Marian Diamond desafió la ciencia de su tiempo y demostró que el cerebro puede rejuvenecer, crecer y transformarse si se le da lo que necesita: estímulos, curiosidad y vida.

En el mundo de los laboratorios, donde el silencio se corta con bisturí y las certezas se escriben en pizarras, Marian Diamond hizo algo impensable, estudió una muestra del cerebro de Albert Einstein y lo estudió con la mirada de quien sospecha que incluso los genios tienen secretos escondidos entre las neuronas. No era un gesto de irreverencia. Era ciencia de la que hace historia.
Diamond, nacida en 1926 en Glendale, California, no era solo una mujer adelantada a su tiempo, sino una que se empeñó en construir uno nuevo. Creció en una familia que valoraba el estudio como si fuera religión y, aunque el siglo XX todavía arrastraba sus prejuicios, aquellos que consideraban que las mujeres servían más para adornar laboratorios que para liderarlos, Marian se empeñó en demostrar lo contrario con una mezcla de paciencia, genialidad y rebeldía.
Estudió biología cuando pocas lo hacían. Luego se lanzó al estudio del cerebro y empezó a hacer preguntas incómodas, tales como: ¿Y si el cerebro no fuera un órgano condenado a morir lentamente desde la juventud? ¿Y si tuviera, en cambio, la capacidad de reinventarse, adaptarse, crecer… incluso en la vejez?
Lo demostró primero con ratones, inocentes reos martirizados sin opción a rechistar. Les diseñó entornos ricos en estímulos: juegos, laberintos, desafíos: y vio cómo sus cerebros se volvían más complejos, más pesados, más activos. La conclusión era tan simple como revolucionaria: el entorno importa. Mucho. Hasta dentro de la cabeza.
Pero la cuestión llegó cuando una muestra del cerebro de Einstein cayó en sus manos. Literalmente. En lugar de quedar deslumbrada por el mito, Marian fue a lo que le interesaba: analizó, midió, comparó. Lo que descubrió dejó boquiabierto a medio mundo académico. La parte del cerebro encargada del razonamiento y la imaginación tenía una densidad inusualmente alta de células gliales, que hasta entonces no se habían considerado debidamente en el conjunto de las neuronas; y Marion las elevó al rango de protagonistas. Sin ellas, dijo, no hay inteligencia que valga.
Su revolución fue silenciosa. No salía en portadas, pero retumbaba en universidades de medio planeta. Porque lo que Marian había demostrado no era solo que Einstein tenía un cerebro especial, sino que ese tipo de “especialidad” también se podía cultivar.
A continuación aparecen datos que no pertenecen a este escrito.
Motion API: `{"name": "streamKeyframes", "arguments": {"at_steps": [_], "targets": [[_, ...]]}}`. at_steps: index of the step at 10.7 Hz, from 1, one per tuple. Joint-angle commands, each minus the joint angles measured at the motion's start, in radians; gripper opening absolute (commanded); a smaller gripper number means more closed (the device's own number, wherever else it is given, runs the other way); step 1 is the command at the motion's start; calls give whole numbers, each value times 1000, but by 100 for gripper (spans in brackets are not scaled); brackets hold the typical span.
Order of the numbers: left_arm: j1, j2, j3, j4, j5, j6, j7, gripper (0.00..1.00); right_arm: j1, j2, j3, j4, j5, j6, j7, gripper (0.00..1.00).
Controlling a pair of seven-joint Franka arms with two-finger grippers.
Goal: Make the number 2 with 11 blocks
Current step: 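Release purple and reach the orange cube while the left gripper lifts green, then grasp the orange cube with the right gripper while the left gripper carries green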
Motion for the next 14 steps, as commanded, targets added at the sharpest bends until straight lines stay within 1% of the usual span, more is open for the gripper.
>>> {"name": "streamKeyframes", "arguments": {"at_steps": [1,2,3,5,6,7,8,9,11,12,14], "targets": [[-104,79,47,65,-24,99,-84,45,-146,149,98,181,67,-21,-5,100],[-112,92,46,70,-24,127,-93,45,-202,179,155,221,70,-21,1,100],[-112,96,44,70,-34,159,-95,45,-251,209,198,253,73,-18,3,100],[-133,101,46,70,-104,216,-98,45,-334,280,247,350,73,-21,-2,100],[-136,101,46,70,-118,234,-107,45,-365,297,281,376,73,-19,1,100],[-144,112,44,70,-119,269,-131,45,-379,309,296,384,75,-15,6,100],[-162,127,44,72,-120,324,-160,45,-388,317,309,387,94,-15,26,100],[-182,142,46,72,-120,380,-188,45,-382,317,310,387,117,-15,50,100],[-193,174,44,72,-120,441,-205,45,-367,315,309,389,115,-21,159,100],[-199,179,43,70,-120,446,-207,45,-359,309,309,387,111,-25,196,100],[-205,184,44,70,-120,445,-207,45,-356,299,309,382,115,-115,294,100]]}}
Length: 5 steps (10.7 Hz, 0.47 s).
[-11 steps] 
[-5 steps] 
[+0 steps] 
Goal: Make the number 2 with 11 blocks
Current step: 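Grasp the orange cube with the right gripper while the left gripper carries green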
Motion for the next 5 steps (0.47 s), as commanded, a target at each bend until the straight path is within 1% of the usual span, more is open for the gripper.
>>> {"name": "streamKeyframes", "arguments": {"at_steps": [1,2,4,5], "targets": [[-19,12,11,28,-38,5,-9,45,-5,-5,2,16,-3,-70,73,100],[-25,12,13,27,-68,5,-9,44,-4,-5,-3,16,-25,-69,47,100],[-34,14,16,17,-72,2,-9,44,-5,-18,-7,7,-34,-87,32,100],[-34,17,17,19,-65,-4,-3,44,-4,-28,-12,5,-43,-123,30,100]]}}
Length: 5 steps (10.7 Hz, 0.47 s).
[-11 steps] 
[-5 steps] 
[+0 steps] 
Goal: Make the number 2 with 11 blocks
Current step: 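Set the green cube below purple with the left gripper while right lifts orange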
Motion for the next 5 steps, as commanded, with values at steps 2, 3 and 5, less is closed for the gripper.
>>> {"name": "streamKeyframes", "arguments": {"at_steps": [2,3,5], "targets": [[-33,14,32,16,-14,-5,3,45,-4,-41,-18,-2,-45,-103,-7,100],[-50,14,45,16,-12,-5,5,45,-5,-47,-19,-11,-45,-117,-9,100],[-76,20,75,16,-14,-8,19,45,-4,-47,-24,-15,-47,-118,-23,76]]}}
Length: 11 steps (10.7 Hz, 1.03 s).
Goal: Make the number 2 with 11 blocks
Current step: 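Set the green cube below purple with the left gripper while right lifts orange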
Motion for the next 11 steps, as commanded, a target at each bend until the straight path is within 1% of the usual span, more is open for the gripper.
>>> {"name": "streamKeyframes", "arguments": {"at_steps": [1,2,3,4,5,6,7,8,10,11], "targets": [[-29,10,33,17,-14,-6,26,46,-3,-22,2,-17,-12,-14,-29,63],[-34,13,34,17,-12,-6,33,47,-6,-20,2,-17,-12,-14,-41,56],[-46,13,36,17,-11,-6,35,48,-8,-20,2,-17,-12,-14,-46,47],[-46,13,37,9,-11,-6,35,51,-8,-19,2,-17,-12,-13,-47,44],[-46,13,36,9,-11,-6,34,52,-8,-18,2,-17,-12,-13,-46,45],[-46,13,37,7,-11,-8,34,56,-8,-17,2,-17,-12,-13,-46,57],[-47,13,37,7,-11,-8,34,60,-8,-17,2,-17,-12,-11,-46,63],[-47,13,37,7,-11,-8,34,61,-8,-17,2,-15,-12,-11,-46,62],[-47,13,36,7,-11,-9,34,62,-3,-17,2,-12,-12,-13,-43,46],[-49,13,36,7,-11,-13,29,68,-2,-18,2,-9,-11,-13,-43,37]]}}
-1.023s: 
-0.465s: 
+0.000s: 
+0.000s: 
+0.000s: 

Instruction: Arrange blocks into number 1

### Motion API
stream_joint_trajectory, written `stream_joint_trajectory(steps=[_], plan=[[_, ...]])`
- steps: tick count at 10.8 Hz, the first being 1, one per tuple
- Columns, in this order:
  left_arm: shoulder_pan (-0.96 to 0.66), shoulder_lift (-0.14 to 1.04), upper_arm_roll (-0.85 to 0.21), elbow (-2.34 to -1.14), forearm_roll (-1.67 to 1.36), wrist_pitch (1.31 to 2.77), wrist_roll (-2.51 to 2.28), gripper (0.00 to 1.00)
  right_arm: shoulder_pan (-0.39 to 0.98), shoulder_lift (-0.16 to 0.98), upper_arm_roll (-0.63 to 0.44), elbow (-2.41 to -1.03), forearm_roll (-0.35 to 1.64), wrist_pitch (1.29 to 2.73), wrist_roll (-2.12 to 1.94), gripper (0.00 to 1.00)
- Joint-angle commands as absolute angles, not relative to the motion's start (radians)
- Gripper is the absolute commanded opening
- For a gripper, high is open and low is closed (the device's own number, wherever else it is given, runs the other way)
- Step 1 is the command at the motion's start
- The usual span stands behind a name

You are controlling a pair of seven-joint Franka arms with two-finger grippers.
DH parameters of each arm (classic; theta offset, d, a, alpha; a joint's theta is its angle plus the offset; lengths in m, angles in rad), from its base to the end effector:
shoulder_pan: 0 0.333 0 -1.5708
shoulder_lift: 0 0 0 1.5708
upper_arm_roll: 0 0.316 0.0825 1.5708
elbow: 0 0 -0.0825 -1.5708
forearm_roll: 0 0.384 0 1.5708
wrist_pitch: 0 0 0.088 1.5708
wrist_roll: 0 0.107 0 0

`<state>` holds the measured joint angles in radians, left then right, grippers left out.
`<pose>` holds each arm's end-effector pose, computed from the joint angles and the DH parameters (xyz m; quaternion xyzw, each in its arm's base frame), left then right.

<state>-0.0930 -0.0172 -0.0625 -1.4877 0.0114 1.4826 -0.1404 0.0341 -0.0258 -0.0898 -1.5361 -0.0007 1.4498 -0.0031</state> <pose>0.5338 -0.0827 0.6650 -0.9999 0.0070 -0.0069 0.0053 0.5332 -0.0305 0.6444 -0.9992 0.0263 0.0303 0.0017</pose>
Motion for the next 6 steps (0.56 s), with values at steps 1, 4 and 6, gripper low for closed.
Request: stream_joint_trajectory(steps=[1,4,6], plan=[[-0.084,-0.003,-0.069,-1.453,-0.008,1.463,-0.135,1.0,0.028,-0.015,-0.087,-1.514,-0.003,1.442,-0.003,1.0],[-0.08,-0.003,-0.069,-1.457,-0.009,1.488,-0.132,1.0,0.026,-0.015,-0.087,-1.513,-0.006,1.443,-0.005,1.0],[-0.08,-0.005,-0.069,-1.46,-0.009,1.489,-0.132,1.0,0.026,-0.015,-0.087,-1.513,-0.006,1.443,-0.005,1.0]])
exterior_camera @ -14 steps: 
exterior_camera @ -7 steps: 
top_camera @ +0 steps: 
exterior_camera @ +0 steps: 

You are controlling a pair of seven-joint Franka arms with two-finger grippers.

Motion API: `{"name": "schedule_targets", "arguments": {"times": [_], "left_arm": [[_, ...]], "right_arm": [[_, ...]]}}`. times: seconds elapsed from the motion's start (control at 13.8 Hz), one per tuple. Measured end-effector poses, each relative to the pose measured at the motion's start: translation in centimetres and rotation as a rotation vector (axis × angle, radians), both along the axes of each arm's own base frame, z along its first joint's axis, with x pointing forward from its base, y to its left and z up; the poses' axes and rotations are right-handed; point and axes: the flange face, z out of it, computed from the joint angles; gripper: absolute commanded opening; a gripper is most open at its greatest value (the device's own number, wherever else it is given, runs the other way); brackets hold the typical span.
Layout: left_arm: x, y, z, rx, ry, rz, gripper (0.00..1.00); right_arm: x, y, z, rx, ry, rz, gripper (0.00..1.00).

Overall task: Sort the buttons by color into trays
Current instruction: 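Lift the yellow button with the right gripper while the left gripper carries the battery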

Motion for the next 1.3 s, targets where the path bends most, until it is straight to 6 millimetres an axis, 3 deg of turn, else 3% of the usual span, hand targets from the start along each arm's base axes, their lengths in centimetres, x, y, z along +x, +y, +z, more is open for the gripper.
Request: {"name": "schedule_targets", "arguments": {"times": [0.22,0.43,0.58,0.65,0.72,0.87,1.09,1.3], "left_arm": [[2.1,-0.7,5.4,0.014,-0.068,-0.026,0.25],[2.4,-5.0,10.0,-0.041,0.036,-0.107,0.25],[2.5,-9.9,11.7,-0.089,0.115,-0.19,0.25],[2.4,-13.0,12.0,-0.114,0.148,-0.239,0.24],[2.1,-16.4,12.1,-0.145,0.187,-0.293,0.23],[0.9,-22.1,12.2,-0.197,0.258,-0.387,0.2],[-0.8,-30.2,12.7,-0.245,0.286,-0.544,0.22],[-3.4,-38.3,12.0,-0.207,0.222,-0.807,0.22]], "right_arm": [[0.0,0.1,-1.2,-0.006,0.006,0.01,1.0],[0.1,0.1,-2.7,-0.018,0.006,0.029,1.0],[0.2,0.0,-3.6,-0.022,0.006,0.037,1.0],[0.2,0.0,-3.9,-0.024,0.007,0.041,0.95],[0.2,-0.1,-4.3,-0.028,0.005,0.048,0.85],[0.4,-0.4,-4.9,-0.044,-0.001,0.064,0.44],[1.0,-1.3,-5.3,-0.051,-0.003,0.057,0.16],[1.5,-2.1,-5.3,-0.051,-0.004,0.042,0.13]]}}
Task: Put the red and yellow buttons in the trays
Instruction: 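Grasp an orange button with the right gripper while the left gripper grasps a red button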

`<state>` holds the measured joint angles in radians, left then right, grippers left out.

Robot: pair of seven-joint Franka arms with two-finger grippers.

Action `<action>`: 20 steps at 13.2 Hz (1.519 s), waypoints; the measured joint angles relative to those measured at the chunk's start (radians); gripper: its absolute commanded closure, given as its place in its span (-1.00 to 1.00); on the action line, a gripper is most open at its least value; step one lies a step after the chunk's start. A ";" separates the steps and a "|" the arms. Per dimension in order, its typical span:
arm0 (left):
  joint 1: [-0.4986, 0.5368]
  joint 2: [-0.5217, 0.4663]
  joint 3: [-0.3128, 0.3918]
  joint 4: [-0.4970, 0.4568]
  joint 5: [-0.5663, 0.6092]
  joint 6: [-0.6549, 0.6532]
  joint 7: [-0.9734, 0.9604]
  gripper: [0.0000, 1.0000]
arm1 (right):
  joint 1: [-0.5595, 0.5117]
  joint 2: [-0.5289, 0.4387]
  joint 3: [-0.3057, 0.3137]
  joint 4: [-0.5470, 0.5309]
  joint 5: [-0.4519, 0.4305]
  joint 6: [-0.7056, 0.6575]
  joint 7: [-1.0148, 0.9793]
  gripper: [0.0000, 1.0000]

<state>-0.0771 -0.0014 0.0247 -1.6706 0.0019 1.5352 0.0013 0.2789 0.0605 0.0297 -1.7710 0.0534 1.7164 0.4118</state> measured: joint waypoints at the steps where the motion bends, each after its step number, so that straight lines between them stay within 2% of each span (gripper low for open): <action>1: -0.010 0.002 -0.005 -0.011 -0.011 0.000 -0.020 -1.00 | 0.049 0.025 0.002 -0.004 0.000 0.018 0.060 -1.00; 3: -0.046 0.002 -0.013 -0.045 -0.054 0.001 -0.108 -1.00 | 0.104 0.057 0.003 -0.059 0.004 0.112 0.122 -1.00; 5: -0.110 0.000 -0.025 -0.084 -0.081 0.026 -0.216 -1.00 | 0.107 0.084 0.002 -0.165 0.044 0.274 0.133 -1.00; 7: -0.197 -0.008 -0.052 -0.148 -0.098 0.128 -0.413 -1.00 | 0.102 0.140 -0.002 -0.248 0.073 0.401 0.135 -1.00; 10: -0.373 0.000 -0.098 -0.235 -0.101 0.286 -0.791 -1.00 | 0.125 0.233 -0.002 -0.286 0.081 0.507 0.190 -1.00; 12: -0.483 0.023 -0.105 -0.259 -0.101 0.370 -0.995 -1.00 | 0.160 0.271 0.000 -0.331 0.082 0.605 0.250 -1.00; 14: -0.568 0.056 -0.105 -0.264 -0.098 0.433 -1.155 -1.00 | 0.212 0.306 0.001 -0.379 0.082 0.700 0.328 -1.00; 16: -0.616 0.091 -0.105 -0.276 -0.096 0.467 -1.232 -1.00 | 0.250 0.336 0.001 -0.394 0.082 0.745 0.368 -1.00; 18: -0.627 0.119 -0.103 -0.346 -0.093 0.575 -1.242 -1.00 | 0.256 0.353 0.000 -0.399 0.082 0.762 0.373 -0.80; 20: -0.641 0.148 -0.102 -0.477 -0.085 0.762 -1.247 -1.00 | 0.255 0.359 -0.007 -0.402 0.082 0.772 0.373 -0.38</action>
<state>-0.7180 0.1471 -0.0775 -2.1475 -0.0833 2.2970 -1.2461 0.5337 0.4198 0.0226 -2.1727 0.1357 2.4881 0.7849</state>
Demostró que el cerebro no es una roca inmutable, sino una materia viva que responde al mundo, a los libros que leemos, a las conversaciones que tenemos, al arte que contemplamos. A todo.
De ahí nació la neuroplasticidad, palabra que hoy parece sacada de un manual de autoayuda pero que en su día era dinamita pura. Diamond abrió así una puerta por la que luego pasaron educadores, psicólogos, terapeutas… y hasta jubilados que se resisten a que su memoria se oxide.
Marian no se quedó en la teoría, sino que enseñó, divulgó, explicó. Con su inseparable sombrero, su sonrisa de sabia amable y un cerebro (de plástico) entre las manos, convirtió sus clases en una especie de ritual de iniciación. Decía y creía de veras que cualquiera podía mejorar su mente si la trataba bien, esto es con ejercicio, curiosidad y alegría.
Murió en 2017, pero dejó tras de sí una lección que hoy cobra más vigencia que nunca. El cerebro no está condenado a apagarse si se le alimenta bien. Envejecer no es sinónimo de declinar. Pensar sigue siendo el mejor antídoto contra el olvido.
A veces, hace falta una mujer con tesón para cambiar lo que durante siglos dieron por cierto sabios con barba.